WHEN the show of hands went up in the council chamber last month, you didn’t have to strain to see who wasn’t supporting Camden Council’s motion backing the Remain campaign ahead of the EU referendum. On the Labour benches, only former mayor Roger Robinson and current deputy mayor Richard Cotton, pictured above, voted against.
But as the final verdict approaches, just 21 days to go now, Richard seems disillusioned by the whole debate and reveals today his intention to allow another former Labour mayor of Camden, the Italian-born Lazzaro Pietragnoli, to vote on his behalf. Lazzaro, enthusiastically pro-EU, is ineligible to take part due to his nationality. What’s interesting is that Richard says he will not instruct his colleague how to cast the ballot; a potential Leave vote now in the hands of a Remain supporter.
In a letter to the New Journal, Cllr Cotton said: “There is a democratic deficit in EU decision-making but for me there is also a serious democratic deficit in the franchise for this referendum.
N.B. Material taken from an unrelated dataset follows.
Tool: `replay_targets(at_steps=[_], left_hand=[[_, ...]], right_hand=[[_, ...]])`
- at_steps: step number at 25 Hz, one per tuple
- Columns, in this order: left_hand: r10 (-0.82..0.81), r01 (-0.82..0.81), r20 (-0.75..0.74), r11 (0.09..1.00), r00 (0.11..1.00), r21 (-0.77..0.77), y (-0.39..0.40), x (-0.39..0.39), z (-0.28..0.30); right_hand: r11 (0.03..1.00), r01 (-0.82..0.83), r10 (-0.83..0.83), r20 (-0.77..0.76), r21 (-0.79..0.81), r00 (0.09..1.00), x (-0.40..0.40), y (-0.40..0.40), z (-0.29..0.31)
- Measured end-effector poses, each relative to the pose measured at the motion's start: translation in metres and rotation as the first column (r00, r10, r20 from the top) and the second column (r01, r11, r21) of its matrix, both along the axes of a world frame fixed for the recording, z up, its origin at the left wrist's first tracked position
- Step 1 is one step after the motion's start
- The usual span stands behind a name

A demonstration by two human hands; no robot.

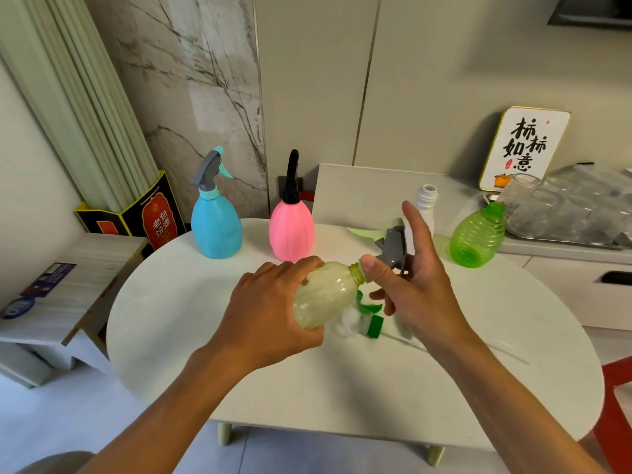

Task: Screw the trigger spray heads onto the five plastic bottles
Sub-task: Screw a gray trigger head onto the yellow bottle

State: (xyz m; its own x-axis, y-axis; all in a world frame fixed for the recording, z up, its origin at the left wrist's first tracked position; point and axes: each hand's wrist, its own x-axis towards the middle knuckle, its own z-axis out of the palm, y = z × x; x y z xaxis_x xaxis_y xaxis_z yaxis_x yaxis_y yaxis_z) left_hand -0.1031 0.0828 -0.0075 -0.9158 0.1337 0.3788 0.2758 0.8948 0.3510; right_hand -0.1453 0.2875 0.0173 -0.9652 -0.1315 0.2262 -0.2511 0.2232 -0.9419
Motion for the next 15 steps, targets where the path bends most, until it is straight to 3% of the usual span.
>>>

There are three million citizens of other EU countries living, working and paying tax in this country yet they are not allowed to vote in the referendum. Moreover, neither of the referendum campaigns have been clear enough about how their status will affected in the event of Brexit.”
He added: “It is ridiculous that my friend and colleague Lazzaro Pietragnoli – an elected Camden councillor – doesn’t have a vote. Whatever, happens on 23rd June will not make much difference to my life but it might to his. I have therefore applied to vote by proxy and have nominated Lazzaro as my proxy with no instruction as to how to vote.”
It may not be in the spirit of the proxy rules, we were wondering in the office whether it might even be a breach of the rules, but either way it’s a striking way of making the point that 3 million long-term residents in this country are locked out of this referendum.